Tuesday, November 8, 2022

Markets, elections, and money flows

Today voters across the country go into the booth to cast their ballots for the midterm elections. We have a ton on statistical data on the markets during such events. Will the outcome change the direction of markets? We really don't know the answer but I would think based on betting odds it looks like we'll have a divided government. Below are the current odds for the house and senate from electionbettingodds.com.

 

A divided government is favorable for  market returns and could be one of the reasons for the recent rally off the lows. Below shows the market returns under different leadership since 1977. 

 

On top of that we are in a seasonably favorable time for market returns. Below is a study from Wayne Whaley. Since 1950 the S&P has never closed lower from the November of a midterm election year through April of a pre-election year while averaging 15% returns. 

Ryan Detrick shows a similar outcome but also how weak markets tend to behave heading into a mid-term election. "The average midterm year since 1950 corrected 17.1% on average, the most out of the four-year presidential cycle. That’s the bad news, the good news is stocks gained 32.3% on average a year off those lows and have never been lower. Although we don’t know if October 12 is officially the low or not (but we think it very well could be), there could be a lot of opportunity for bulls over the coming year."

 

The statistical data certainly favors the bulls. However, what has us most concerned are the fundamentals and money flows. We have yet to see see numbers drastically cut or a panic in sentiment. The VIX continues to languish showing no real fear. 

Prior market bottoms coincided with a capitulation in equity flows. We are not there yet. 


As of the end of October the average consensus among wall street analyst is for S&P earnings to grow 7.3% in 2023. However, some analyst are starting to cut their estimates as Goldman just did citing margin headwinds next year. BofA says S&P 500 earnings estimates for 2023 take complete U-turn as recession risks loom. What if we get a recession in 2023 and current estimates are way too high. Below is how much S&P earnings have retreated in each of the prior 11 US recessions. 

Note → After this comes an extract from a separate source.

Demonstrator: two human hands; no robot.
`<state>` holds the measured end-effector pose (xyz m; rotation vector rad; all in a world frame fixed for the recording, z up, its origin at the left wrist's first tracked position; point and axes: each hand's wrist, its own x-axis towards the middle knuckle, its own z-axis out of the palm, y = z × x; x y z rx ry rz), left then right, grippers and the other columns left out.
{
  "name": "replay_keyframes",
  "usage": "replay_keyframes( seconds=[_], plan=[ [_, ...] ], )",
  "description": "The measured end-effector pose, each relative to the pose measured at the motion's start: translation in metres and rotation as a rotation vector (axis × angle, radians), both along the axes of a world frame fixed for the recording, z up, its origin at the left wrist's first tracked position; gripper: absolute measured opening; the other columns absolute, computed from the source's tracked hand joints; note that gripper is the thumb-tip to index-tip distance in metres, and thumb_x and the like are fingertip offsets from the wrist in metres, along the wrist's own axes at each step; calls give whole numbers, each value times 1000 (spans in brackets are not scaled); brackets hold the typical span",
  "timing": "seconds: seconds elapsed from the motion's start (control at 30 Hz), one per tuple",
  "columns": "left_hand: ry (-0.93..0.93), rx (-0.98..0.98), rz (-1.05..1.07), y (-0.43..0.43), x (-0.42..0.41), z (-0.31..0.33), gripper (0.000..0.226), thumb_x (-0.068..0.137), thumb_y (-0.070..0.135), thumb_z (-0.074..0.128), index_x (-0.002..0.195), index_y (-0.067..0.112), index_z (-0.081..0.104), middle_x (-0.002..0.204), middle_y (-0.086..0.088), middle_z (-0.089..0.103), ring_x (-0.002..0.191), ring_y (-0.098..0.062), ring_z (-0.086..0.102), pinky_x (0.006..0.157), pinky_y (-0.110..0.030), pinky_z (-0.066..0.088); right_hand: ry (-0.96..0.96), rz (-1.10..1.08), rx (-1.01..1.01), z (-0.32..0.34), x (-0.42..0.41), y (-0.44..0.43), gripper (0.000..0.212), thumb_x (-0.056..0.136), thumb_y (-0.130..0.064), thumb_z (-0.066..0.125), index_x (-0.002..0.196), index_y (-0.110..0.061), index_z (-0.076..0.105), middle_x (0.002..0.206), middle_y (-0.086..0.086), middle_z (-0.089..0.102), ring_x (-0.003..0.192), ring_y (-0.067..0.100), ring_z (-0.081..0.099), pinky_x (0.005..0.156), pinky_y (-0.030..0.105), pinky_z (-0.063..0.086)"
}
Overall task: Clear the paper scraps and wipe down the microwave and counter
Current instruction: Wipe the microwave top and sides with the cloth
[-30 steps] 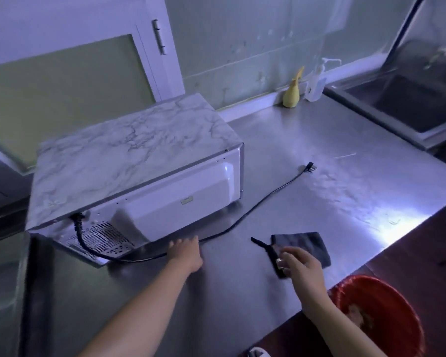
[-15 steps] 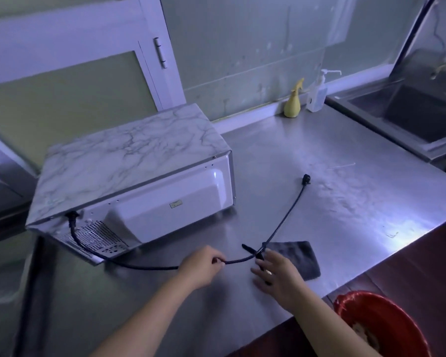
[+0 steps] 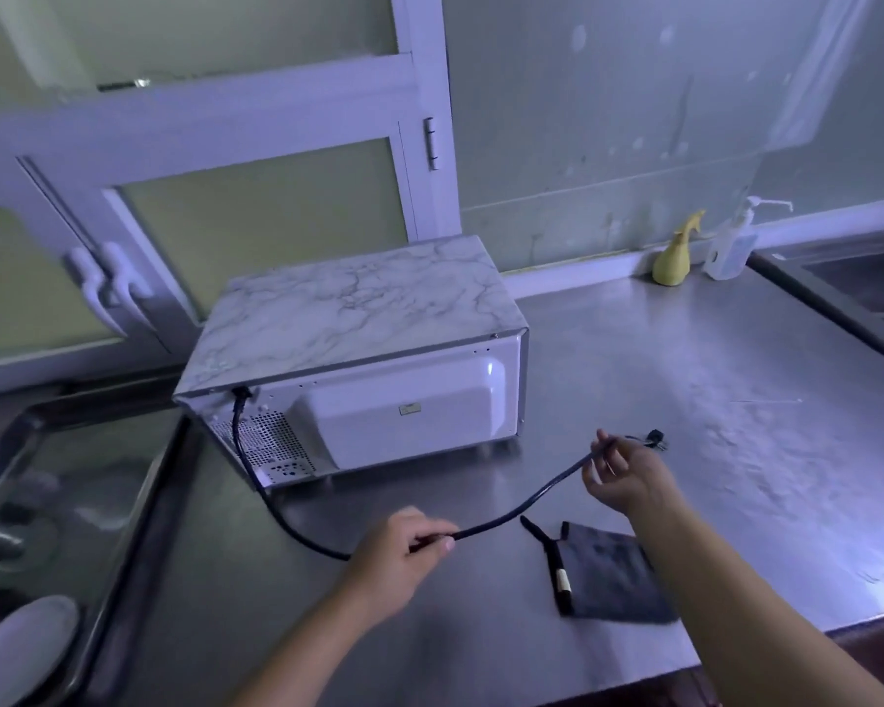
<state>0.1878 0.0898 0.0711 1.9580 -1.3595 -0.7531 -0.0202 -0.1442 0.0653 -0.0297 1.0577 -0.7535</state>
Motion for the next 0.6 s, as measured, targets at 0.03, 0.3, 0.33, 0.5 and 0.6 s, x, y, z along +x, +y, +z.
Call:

If current 2023 estimates are $233 for S&P 500 what happens if they are drastically cut. Below are some scenarios depending on the magnitude of decline in 2023. With current year estimates now around $220 for 2022:

Decline          EPS estimate

5%                 $209

10%               $198

15%               $187

20%               $176

The forward 12-month P/E ratio for the S&P 500 is 16.1. This P/E ratio is below the 5-year average
(18.5) and below the 10-year average (17.1). If the S&P trades on a 10-year average for 17.1 times next year earnings based on lowered guidance where does that put the market?

 

Lastly, we continue to like the historical analog Jurrien Timmer at Fidelity has shown with the similarities to the 1946-49 market. "Then, as now, stock prices reflected the impact and then hangover of major fiscal/monetary impulse. If the analog holds, we could be in the process of another 15% counter-trend rally followed by another retest of lows."

Once again there is something for both the bulls and bears. We try not to get too invested in one side or another and rather react to market trends and conditions. Our best guess is the next few months won't be an easy one either way with lots of confusion and choppy/volatile markets. The 1946-1949 analog would really frustrate the masses. Will be watching inflation data, rates, and the US dollar for any clues as these have been the driver of market returns the last year or so.